Abstract

Oyster water-soluble protein (OWSP) was extracted from the Pacific oyster (Crassostrea gigas) and the impact of heat treatment on the physicochemical properties, structural changes and in vitro digestibility (proteolysis using pepsin, trypsin and α-chymotrypsin) of OWSP at different temperatures (35, 45, 55, 65, 75, 85, 95, 100 °C) were studied. Sodium dodecyl sulfate polyacrylamide gel electrophoresis showed that the intensity of low molecular weight bands decreased while the intensity of high molecular weight bands increased with increased temperature, indicating the bonding of proteins.
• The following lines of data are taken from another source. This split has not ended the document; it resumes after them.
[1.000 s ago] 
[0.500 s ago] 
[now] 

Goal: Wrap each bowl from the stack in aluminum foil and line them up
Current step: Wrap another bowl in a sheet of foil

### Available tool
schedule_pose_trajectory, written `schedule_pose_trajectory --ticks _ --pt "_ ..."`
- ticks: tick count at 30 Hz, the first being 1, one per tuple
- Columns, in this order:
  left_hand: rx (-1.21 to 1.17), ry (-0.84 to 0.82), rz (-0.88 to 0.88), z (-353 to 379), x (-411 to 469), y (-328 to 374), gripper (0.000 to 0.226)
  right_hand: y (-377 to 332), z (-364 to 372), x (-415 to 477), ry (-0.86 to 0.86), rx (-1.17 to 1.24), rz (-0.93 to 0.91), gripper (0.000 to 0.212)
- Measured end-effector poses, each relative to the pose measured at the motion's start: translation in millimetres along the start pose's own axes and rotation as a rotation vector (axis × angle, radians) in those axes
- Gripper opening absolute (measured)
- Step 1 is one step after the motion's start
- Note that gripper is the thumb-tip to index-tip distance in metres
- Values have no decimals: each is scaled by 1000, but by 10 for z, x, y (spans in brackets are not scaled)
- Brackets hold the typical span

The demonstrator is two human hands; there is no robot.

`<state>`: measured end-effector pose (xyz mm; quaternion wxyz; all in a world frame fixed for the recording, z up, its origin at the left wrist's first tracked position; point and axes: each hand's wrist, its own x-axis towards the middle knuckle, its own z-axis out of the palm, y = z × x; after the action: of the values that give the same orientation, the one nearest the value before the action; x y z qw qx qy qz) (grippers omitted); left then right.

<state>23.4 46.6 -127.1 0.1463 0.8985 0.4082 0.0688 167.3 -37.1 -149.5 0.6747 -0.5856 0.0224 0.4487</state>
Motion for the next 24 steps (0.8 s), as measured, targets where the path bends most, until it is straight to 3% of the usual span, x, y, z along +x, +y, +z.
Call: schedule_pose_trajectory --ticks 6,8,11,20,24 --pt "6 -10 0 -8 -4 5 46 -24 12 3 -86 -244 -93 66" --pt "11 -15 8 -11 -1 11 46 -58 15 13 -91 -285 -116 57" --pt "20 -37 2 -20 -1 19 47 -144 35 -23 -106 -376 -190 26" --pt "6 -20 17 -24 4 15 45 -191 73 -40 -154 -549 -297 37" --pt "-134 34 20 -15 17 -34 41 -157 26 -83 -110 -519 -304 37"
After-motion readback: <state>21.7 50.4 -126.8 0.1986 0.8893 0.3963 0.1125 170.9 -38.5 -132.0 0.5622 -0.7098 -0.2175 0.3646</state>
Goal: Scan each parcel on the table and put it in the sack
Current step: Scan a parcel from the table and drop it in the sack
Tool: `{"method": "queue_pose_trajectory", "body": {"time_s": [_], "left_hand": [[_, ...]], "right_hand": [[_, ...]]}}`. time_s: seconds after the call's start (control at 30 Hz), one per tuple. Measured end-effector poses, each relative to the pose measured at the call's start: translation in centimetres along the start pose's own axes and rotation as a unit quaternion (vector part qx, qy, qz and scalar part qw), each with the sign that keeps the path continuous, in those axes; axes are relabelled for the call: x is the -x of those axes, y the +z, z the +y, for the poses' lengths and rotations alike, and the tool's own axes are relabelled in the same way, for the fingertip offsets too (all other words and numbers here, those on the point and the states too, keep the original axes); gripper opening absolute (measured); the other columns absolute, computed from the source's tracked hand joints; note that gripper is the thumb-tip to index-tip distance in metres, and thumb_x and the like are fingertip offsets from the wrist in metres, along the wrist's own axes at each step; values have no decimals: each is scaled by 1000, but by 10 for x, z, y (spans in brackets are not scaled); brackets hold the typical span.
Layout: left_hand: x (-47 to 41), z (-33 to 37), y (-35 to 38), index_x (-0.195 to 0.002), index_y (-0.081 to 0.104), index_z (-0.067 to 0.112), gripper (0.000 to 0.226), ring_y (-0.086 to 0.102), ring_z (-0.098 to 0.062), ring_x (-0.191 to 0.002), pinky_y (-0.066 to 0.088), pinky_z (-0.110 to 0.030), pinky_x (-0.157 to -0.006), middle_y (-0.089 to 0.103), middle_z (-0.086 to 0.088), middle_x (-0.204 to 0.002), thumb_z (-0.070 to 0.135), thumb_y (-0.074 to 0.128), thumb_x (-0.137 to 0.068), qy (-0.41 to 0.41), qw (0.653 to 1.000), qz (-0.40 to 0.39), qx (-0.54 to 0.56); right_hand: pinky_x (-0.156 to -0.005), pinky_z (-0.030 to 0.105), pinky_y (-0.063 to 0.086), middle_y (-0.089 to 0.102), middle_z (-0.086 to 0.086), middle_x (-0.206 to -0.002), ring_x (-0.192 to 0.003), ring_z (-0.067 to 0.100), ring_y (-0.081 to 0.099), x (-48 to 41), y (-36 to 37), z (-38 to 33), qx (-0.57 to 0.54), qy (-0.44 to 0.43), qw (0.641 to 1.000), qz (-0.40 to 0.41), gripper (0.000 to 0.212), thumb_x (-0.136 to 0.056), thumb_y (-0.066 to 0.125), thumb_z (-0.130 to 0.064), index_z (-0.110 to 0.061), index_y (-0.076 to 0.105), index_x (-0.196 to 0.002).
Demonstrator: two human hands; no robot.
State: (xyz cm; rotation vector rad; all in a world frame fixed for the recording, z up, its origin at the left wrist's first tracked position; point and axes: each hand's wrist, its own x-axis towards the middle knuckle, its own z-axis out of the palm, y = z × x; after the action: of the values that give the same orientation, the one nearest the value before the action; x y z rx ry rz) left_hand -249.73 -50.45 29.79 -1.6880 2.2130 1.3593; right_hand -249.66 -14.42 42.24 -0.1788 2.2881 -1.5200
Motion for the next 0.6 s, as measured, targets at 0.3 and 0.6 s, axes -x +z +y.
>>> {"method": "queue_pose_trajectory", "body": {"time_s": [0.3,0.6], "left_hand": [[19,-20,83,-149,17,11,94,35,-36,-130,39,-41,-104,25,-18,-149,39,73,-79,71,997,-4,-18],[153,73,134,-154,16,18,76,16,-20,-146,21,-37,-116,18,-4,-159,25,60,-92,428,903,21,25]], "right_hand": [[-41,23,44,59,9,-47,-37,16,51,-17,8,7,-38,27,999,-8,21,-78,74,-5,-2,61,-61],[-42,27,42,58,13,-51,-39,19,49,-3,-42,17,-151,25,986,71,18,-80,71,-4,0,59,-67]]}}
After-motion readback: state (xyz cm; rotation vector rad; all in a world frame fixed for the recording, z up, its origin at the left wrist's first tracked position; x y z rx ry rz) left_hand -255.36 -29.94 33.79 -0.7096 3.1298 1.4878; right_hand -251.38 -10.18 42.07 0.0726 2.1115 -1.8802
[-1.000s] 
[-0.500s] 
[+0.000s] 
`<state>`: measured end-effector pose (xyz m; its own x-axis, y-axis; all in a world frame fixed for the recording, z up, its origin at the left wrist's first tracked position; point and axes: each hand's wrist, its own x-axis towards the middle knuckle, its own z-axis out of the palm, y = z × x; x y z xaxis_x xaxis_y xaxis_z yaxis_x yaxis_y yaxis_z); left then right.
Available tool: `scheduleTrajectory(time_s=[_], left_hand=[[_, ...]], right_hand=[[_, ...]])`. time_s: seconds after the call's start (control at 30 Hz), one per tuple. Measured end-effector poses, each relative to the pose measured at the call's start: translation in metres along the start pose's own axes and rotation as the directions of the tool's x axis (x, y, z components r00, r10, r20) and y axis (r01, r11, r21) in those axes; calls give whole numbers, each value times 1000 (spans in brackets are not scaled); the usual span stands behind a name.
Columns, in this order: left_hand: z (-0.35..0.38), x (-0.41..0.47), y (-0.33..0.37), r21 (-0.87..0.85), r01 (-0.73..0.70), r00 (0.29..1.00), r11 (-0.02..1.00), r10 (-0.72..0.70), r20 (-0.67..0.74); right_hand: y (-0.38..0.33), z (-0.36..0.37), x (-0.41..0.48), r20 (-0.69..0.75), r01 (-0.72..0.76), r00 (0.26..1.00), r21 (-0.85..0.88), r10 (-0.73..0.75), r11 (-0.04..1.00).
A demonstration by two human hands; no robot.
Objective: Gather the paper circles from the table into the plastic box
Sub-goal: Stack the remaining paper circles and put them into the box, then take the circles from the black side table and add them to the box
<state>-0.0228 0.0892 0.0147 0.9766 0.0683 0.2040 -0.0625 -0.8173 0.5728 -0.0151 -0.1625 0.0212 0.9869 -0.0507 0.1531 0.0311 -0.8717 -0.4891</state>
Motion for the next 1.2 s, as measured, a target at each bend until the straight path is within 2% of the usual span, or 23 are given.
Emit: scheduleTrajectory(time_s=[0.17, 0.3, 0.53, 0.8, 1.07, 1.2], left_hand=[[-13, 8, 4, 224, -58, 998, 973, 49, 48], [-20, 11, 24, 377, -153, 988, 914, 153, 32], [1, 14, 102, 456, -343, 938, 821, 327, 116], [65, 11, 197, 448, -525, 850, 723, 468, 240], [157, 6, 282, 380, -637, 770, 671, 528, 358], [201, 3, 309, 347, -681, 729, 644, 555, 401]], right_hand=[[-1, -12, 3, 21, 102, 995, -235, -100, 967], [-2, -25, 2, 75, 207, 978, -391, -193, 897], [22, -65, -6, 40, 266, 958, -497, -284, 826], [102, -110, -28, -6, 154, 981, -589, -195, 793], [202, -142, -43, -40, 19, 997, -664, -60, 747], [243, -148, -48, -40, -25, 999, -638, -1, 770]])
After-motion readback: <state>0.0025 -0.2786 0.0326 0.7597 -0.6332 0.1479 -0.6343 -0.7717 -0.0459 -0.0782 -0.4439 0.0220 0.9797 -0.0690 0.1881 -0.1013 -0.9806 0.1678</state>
The differential scanning calorimetry curve showed that the denaturation temperature and enthalpy of OWSP were 39.3 °C and 4.42 J/g, respectively. Heating resulted in significantly increased surface hydrophobicity and electronegativity, and decreased protein solubility of OWSP (p < 0.05). However, the dynamic light scattering, confocal microscopy and Nile red fluorescence showed that protein aggregates repelled each other and dispersed more evenly in solution due to the increase of surface hydrophobicity and electronegativity at 65–95 °C. The secondary structure determined using circular dichroism spectrometer showed that the α-helix content decreased and β-sheet content increased with heating. In vitro digestion showed that the proteolysis of OWSP increased with the denaturation of proteins at lower heating temperatures (45, 55 °C), while protein aggregation and the formation of a more compact structure inhibited the digestion of OWSP at higher heating temperatures (65–100 °C).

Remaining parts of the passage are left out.